Ce nouveau conflit autour des repas sans porc à la cantine illustre l’absurdité et les dégâts des postures idéologiques. Car fondamentalement, en quoi cela dérangerait-il les enfants non musulmans que leurs camarades puissent bénéficier d’un repas sans porc ? Et en quoi cela violerait-il la laïcité républicaine ? Juridiquement, on peut certes justifier le menu unique par la loi de 1905, séparant les Eglises de l’Etat…, sauf en Alsace et en Moselle où elle ne s’applique pas. Mais refuser les repas halal aux élèves musulmans, a fortiori dans les écoles où ils sont majoritaires, ne revient-il pas à entraver le libre exercice de leur religion, un droit sanctuarisé par la Cour européenne ? A cette question de juriste, il conviendrait sans doute d’apporter une réponse citoyenne, fondée sur le compromis plus que sur le droit : de nombreux musulmans, mais aussi juifs, ne mangent pas de porc, sans pour autant se conformer strictement aux critères hallals ou cashers. Prévoir une alternative au porc, qui du reste n’est pas servi quotidiennement dans les cantines, devrait aller de soi… et va de soi depuis longtemps dans de nombreuses cantines. Si cela ne satisfait pas les fidèles, il leur appartient de rechercher des solutions alternatives privées.

On relèvera par ailleurs l’initiative originale d’Yves Jégo, député UDI, qui souhaite imposer par la loi un repas végétarien dans toutes les cantines scolaires, en sus du repas traditionnel. Cela déplairait peut-être aux éleveurs et ouvrirait d’autres débats entre nutritionnistes, mais l’initiative permettrait de mettre un terme à cette bataille du cochon tout en contribuant à éduquer les enfants en matière d’alternatives au « tout viande », dont on ne cesse de souligner les méfaits sur l’environnement, la santé et la condition animale.

Il est bien évidemment hasardeux de se livrer à des pronostics judiciaires sur les suites qui seront données à l’affaire de Châlons-sur-Saône.
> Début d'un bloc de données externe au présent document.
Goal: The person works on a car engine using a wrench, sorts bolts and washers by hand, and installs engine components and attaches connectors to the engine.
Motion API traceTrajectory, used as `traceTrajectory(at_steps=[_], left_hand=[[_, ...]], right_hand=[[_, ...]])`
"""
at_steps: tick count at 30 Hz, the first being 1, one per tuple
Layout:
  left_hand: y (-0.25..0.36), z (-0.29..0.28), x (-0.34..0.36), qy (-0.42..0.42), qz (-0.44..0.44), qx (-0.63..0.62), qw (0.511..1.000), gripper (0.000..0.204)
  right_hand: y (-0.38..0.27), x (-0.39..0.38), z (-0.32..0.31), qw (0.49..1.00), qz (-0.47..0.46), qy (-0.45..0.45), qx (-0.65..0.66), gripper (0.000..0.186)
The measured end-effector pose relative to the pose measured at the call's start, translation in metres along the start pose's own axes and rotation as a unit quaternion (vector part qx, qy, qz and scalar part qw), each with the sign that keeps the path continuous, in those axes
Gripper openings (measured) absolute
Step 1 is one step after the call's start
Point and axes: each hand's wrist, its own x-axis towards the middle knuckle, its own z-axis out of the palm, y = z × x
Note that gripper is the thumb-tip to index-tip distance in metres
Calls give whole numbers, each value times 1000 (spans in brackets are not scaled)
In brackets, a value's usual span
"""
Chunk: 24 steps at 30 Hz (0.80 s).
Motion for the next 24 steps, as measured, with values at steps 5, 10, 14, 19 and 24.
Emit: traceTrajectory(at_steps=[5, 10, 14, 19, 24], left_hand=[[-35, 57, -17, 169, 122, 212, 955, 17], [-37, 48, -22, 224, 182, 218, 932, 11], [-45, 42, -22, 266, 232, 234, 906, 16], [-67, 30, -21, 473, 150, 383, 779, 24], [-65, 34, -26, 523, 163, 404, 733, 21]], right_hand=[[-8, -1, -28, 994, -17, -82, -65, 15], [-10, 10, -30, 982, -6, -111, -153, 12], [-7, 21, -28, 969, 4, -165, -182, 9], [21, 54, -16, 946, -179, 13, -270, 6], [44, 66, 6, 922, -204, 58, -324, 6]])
Dans une logique politique, le Conseil municipal entérinera vraisemblablement la décision du maire, a fortiori après que le chef de son parti, Nicolas Sarkozy, lui a accordé son soutien. La tranche de jambon du 15 octobre prochain risque également de provoquer quelque agitation, sous l’œil des caméras.

Ultérieurement, le Conseil d’Etat devrait être saisi, et l’on peut penser que l’affaire se terminera, d’ici quelques années, devant la CEDH, dont la jurisprudence ne va pas jusqu’à interdire les restrictions à l’expression religieuse pour autant qu’elles soient justifiées et proportionnées, comme en matière de petite enfance ou de service public… ce à quoi correspond une cantine scolaire. Elle n’autorise pas davantage les fidèles à imposer aux laïcs ou adeptes d’autres religions de s’adapter à leurs pratiques et exigences.

On le voit, l’adoption de postures rigides, idéologiques, tant par certaines associations musulmanes que par les politiques, ne peut que nuire au fameux « vivre ensemble » dont tout le monde se prévaut.